Ileana MĂLĂNCIOIU
      


       

 

Rêve

Toute la ville était peuplée de morts
Qui inondaient sa principale rue
Et qui étaient élégamment vêtus
Comme jamais ne furent jusqu’alors.

Ils passaient en riant incessamment
Et avaient l’air de ne comprendre guère
Qu’il n’y a plus de place sur la terre
Pour nous aussi, la foule des vivants.

Nous effrayait l’étrange délire funéraire
De la file qui ne s’arrêtait plus –
Chacun avait quelqu’un de très cher dans la rue
Et ne voulait à nul prix qu’on l’enterre.


La cérémonie terminée

La cérémonie terminée, tous les morts revenaient
Sur leurs pas dans la rue toute froide et désertes;
Entre leurs quatre murs avec soin se cachaient
En ayant l’impression de ne plus être inertes.

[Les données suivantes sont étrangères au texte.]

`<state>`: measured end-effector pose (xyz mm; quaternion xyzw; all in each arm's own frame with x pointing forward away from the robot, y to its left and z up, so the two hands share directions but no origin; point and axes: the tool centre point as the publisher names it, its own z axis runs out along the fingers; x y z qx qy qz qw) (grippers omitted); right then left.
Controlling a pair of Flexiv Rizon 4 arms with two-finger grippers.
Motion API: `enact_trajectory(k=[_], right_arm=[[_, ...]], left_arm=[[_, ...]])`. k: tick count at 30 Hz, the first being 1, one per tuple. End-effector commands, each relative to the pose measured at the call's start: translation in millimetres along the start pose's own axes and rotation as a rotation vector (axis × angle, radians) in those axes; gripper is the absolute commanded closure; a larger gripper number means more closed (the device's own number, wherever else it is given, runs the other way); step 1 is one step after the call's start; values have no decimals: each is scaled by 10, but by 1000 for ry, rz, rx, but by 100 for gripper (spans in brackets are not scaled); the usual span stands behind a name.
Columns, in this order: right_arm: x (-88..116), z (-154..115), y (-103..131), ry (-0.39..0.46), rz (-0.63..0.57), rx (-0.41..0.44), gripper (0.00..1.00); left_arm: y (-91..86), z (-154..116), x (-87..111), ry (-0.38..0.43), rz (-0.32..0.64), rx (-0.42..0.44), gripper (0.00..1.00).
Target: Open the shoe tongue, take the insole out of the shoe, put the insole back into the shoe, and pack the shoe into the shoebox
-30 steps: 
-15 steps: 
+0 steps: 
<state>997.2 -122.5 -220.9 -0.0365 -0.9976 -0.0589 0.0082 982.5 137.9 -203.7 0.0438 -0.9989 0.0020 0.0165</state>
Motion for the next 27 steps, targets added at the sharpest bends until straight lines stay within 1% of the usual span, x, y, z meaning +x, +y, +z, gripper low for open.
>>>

Et ils se souvenaient d’être bien affamés
Et d’avoir soif dans leur file infinie,
En rencontrant quelqu’un de cher, croyaient
Défier tout d’un coup les parois de l’oubli.

Ils s’embrassaient puis frénétiquement,
Mais à la fin d’une nuit triomphale
De vie déchaînée et d’amour débordant,
Sortaient, toujours les mêmes, dans la rue principale.


Pastel

Il est tard. La chaleur de l’été s’en alla,
Tu es plus loin du monde des candeurs
Où je t’ai vu sans que tu fusses là,
Je sens trop fort le besoin de chaleur.

Presque partout commence un changement,
La terre semble solitaire et triste;
Des feuilles et des gens également
Tombent au gouffre amer à l’improviste.

Le fil de fer enclôt un mont désert,
L’automne autour est pâle comme cire;
Etre enterrée aussi mon âme préfère
Afin avoir d’où, le printemps, sortir.